Légitimement, les artistes les plus inventifs en la matière seront ceux qui tenteront de couper ce cordon ombilical inhibant avec l'histoire racontée par la chanson. Jean-Baptiste Mondino est de ceux-là. A ses débuts, ses premières grandes réussites participent de cette tendance à recycler les images les plus identifiables du cinéma. « Cargo » (pour Axel Bauer en 1984) croise le noir et blanc de Rusty James de Francis Ford Coppola avec l'imagerie « cuir » du Querelle de Rainer Werner Fassbinder. « Un autre monde » (pour Téléphone en 1984) réinvestit les techniques de filmage propres à la Nouvelle Vague. Mais à partir du mémorable « C'est comme ça » (Rita Mitsouko, 1987), Mondino trouve une formule originale. Désormais, le clip s'affranchit complètement de la notion de récit et se recentre autour d'un dispositif unique (ici, un singe zappant un vieux téléviseur et retombant toujours sur les musiciens). Dès lors, le dispositif sera toujours plus dépouillé (un travelling circulaire, un cheval et Bashung au centre d'une piste de cirque dans « Osez Joséphine en 1991, un gros plan sur Vanessa Paradis et des inserts sur des danseurs torse nu dans « Tandem » en 1990). L'invention se recentre uniquement sur le traitement visuel (retravail des couleurs, abstraction des décors, déréalisation généralisée).

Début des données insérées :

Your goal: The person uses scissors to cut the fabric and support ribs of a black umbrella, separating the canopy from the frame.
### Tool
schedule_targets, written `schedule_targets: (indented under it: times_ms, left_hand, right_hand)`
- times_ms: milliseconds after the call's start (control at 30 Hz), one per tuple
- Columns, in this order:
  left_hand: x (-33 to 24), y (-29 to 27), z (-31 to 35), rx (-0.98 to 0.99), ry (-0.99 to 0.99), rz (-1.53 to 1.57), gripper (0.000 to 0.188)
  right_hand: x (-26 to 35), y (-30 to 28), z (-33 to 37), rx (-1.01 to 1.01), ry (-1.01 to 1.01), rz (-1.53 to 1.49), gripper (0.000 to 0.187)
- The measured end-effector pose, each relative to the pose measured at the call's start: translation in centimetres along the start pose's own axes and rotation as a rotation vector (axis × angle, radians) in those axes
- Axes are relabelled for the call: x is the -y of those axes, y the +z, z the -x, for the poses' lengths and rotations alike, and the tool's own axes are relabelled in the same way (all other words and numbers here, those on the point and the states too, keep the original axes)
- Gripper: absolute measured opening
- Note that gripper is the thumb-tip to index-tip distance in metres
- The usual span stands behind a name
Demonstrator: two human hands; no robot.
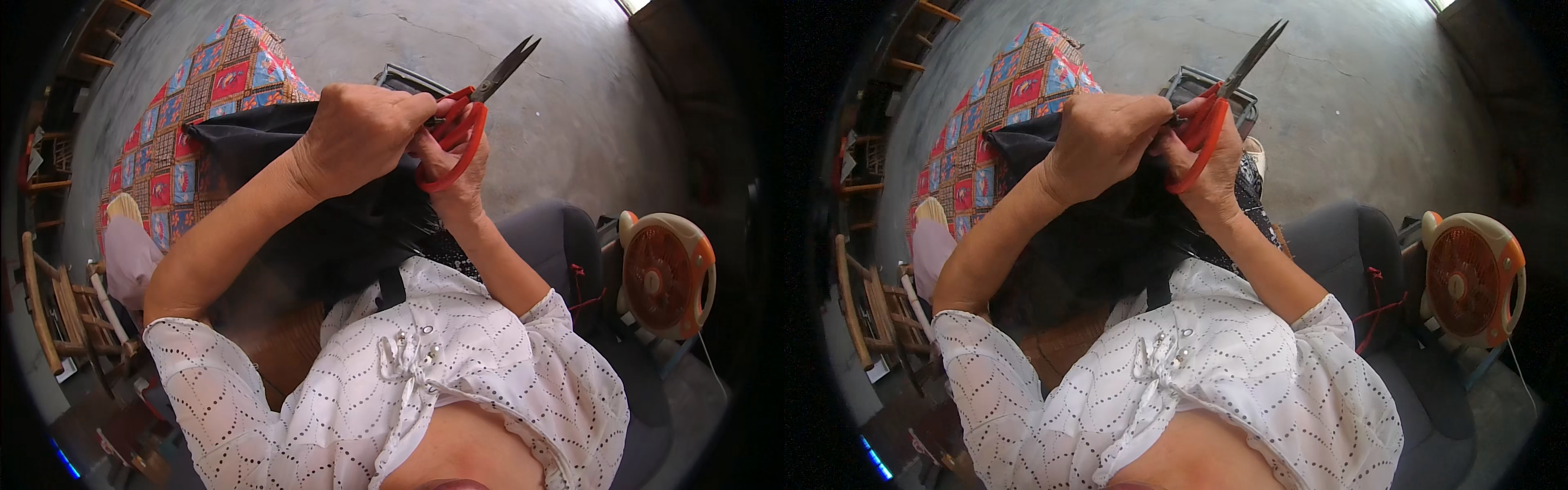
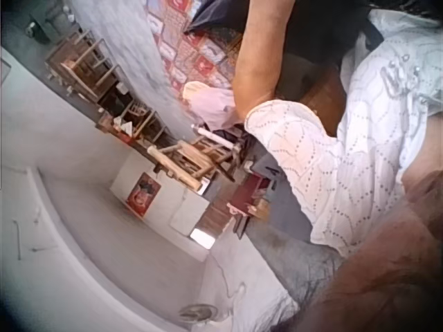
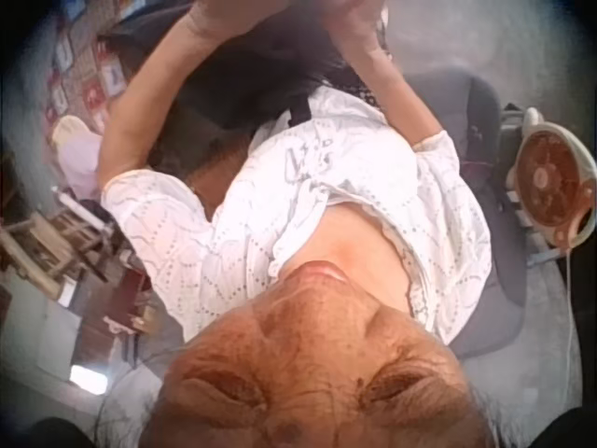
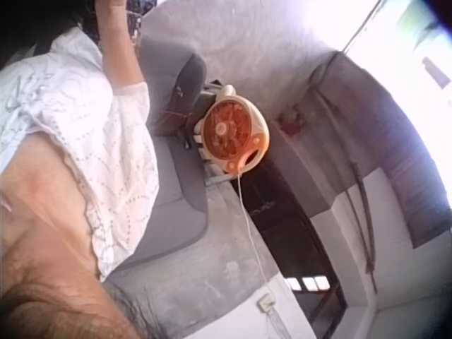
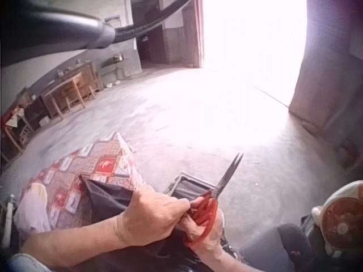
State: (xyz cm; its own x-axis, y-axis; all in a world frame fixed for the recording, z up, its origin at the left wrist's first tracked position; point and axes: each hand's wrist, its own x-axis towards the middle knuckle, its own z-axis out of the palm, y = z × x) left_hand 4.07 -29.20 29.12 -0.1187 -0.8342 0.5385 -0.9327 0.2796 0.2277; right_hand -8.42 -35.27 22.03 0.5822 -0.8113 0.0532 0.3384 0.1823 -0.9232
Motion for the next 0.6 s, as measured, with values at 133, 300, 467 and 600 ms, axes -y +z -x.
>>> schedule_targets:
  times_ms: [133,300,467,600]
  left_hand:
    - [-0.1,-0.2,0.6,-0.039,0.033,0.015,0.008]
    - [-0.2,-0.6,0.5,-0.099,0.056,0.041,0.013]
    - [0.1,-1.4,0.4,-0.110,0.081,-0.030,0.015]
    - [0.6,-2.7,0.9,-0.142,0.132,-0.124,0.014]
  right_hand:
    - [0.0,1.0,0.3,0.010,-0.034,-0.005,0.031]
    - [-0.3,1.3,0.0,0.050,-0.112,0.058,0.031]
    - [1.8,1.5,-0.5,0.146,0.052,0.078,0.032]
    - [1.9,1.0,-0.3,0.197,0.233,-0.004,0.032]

Au tournant des années 90, cette conception à la fois minimaliste et conceptuelle du clip se généralise. Le surgissement de nouveaux effets spéciaux liés aux images numérisées permet d'abandonner les montages heurtés et le surdécoupage de la décennie précédente. Grâce au morphing, l'image se transforme en donnant l'illusion qu'aucun changement de plan ne se produit. De fait, le plan-séquence devient la figure la plus courante des années 90. Mondino lui donne sa plus belle expression dans « L'ennemi dans la glace » d'Alain Chamfort (1993) qui, en plan unique, voit le chanteur se transformer en jeune femme. Toujours grâce aux nouvelles images, un même mouvement de caméra (par exemple un travelling avant) fait s'emboîter des espaces hétérogènes, comme dans « Nouveau Western (de Stéphane Sednaoui pour MC Solaar en 1993) ou dans « Je danse le mia » (de Michel Gondry pour IAM en 1994). Cet engouement pour le plan-séquence a même donné lieu à des stéréotypes tenaces, comme celui consistant à suivre ou précéder, sans aucun découpage, un personnage chantant dans la rue. Le gimmick a été inauguré par Massive Attack dans « Unfinished Sympathy » (1991) puis décliné sans fin jusqu'au « Bitter Sweet Symphony » de The Verve (1997).

La house et le techno n'ont pas manqué d'apporter leur lot de réaménagements à la pratique du clip. « Pump Up The Volume », le clip des pionniers M/A/R/R/S (1987), trouvait un équivalent à la technique du sample, en montant une succession d'images d'archives à un rythme frénétique. Plus récemment, la techno a beaucoup puisé dans les images virtuelles, en proposant des clips sans corps humains, uniquement constitués de motifs géométriques en mouvement. Mais, jusqu'à maintenant, ce courant musical n'a pas produit beaucoup d'images mémorables. Les clips les plus marquants en la matière sont peut-être ceux de The Prodigy (les reptiles en appartement de « Breathe », la caméra subjective de « Smack My Bitch Up »), groupe extrêmement proche, ce n'est as un hasard, de l'imaginaire du rock. Le clip, en définitive, reste malgré tout marqué par son origine : le cinéma, même s'il a parcouru de puis beaucoup de chemin et demeure, comme le rock ou la pop, un art profondément figuratif. Il a toujours besoin d'une voix, d'un corps et d'un peu de réel auxquels se mesurer.